Basé sur les données d’une étude de Statistique Canada, menée auprès de 12 000 Canadiens en 1994-1995 à la demande de Santé Canada, le rapport de M. Ouellet conclut que l’évolution du tabagisme dans les cinq provinces qui ont réduit les taxes et dans les cinq provinces qui ne l’ont pas fait n’était pas différente.
«Sur la foi des données recueillies par Statistique Canada, le hasard semble aussi bon pour déterminer si un Canadien modifiera son comportement de tabagisme que la réduction d’une taxe sur le tabac, écrit le chercheur.
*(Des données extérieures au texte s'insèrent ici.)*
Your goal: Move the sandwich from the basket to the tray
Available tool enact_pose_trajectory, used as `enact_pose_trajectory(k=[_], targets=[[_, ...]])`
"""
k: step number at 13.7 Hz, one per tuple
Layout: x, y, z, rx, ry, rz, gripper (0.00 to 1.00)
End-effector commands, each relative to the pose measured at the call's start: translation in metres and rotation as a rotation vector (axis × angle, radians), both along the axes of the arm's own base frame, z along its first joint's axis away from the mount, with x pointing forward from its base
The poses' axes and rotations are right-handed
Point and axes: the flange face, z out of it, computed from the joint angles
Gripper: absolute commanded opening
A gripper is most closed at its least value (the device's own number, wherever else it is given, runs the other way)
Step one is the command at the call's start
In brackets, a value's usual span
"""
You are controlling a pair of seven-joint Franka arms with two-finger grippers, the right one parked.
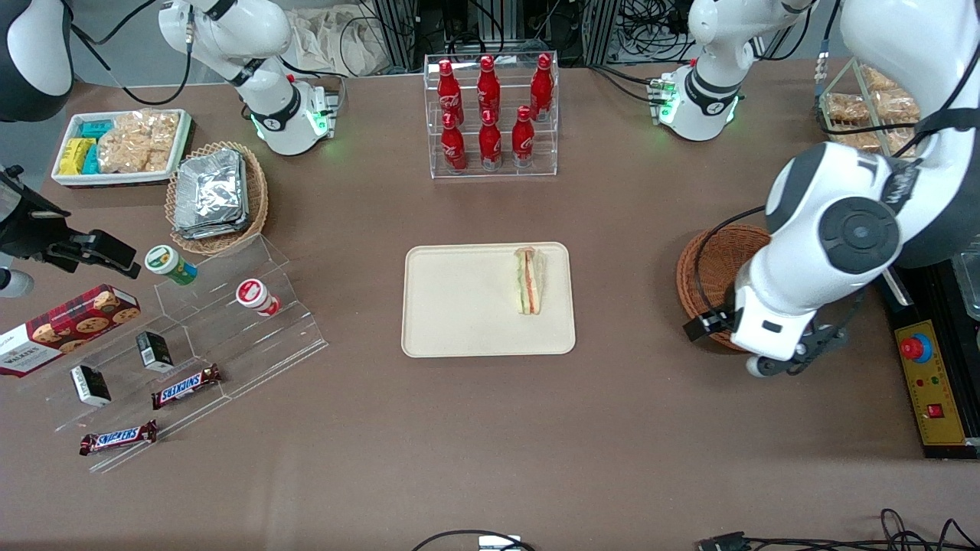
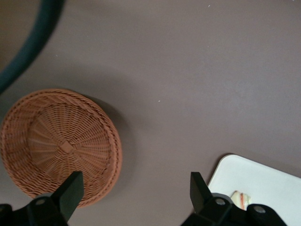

Qui plus est, l’absence de différences est constatée autant sur l’échantillon en général que chez les plus jeunes répondants.»
Accueil positif
L’association canadienne des dépanneurs en alimentation (ACDA), qui se bat pour que la taxe sur le tabac soit revue à la baisse afin de mieux lutter contre la contrebande, s’est réjouie de la publication du rapport de Jean-François Ouellet.
«Qu’on arrête de prétendre que la réduction des taxes excessives sur le tabac encouragerait les gens à fumer, c’est totalement faux, a indiqué par voie de communiqué Michel Gadbois, vice-président exécutif de l’ACDA. Ce qu’elle permet d’accomplir, en revanche, c’est d’éliminer la contrebande de tabac, de redonner le contrôle du marché aux gouvernements et de limiter l’accès du tabac aux jeunes. Et c’est cela qu’on veut.»
Le gouvernement du Québec a annoncé, en avril dernier, qu’une hausse de la taxe sur le tabac était prévue en 2011.